Write the data below out again, exactly as each line reads.

◆ ◆ ◆ ◆

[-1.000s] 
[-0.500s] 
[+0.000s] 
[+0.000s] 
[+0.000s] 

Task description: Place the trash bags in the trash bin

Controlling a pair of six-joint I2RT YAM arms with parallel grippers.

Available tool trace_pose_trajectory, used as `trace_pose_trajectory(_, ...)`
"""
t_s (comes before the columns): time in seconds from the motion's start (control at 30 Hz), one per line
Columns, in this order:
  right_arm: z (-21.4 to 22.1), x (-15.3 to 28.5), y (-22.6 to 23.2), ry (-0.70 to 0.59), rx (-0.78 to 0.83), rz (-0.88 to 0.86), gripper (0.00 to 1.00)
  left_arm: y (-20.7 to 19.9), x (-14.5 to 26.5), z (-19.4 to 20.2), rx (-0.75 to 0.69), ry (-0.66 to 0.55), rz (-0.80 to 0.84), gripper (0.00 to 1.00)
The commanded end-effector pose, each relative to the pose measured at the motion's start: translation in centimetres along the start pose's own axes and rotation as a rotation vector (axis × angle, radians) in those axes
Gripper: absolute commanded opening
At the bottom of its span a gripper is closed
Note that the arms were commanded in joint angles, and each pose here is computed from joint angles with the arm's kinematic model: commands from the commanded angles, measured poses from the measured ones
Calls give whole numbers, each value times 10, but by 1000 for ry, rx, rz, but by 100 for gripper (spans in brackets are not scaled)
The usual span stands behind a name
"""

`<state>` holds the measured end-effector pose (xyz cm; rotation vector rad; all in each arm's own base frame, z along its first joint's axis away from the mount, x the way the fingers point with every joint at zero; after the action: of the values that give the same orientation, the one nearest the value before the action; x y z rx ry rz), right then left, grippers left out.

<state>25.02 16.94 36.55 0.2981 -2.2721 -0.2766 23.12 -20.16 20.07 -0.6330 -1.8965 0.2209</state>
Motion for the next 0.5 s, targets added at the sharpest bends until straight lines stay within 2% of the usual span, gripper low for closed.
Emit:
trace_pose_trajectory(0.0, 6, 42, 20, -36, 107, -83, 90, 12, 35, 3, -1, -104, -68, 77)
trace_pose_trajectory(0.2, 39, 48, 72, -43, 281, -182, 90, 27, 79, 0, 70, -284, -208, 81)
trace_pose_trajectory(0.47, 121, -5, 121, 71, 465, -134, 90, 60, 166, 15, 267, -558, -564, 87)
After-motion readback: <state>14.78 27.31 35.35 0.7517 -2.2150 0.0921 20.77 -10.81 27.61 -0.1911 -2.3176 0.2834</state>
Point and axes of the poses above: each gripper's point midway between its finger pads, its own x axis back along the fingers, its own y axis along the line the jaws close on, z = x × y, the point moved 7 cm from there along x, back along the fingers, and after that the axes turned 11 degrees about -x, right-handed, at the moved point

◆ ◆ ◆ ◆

• [YOUR SOLUTION]
[-1.000s] 
[-0.500s] 
[+0.000s] 
[+0.000s] 
[+0.000s] 

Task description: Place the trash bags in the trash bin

Controlling a pair of six-joint I2RT YAM arms with parallel grippers.

Available tool trace_pose_trajectory, used as `trace_pose_trajectory(_, ...)`
"""
t_s (comes before the columns): time in seconds from the motion's start (control at 30 Hz), one per line
Columns, in this order:
  right_arm: z (-21.4 to 22.1), x (-15.3 to 28.5), y (-22.6 to 23.2), ry (-0.70 to 0.59), rx (-0.78 to 0.83), rz (-0.88 to 0.86), gripper (0.00 to 1.00)
  left_arm: y (-20.7 to 19.9), x (-14.5 to 26.5), z (-19.4 to 20.2), rx (-0.75 to 0.69), ry (-0.66 to 0.55), rz (-0.80 to 0.84), gripper (0.00 to 1.00)
The commanded end-effector pose, each relative to the pose measured at the motion's start: translation in centimetres along the start pose's own axes and rotation as a rotation vector (axis × angle, radians) in those axes
Gripper: absolute commanded opening
At the bottom of its span a gripper is closed
Note that the arms were commanded in joint angles, and each pose here is computed from joint angles with the arm's kinematic model: commands from the commanded angles, measured poses from the measured ones
Calls give whole numbers, each value times 10, but by 1000 for ry, rx, rz, but by 100 for gripper (spans in brackets are not scaled)
The usual span stands behind a name
"""

`<state>` holds the measured end-effector pose (xyz cm; rotation vector rad; all in each arm's own base frame, z along its first joint's axis away from the mount, x the way the fingers point with every joint at zero; after the action: of the values that give the same orientation, the one nearest the value before the action; x y z rx ry rz), right then left, grippers left out.

<state>25.02 16.94 36.55 0.2981 -2.2721 -0.2766 23.12 -20.16 20.07 -0.6330 -1.8965 0.2209</state>
Motion for the next 0.5 s, targets added at the sharpest bends until straight lines stay within 2% of the usual span, gripper low for closed.
Emit:
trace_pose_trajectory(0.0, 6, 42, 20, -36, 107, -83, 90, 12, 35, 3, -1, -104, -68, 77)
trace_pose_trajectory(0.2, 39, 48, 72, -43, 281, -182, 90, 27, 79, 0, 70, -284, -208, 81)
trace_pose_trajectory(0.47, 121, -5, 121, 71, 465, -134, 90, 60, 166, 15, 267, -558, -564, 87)
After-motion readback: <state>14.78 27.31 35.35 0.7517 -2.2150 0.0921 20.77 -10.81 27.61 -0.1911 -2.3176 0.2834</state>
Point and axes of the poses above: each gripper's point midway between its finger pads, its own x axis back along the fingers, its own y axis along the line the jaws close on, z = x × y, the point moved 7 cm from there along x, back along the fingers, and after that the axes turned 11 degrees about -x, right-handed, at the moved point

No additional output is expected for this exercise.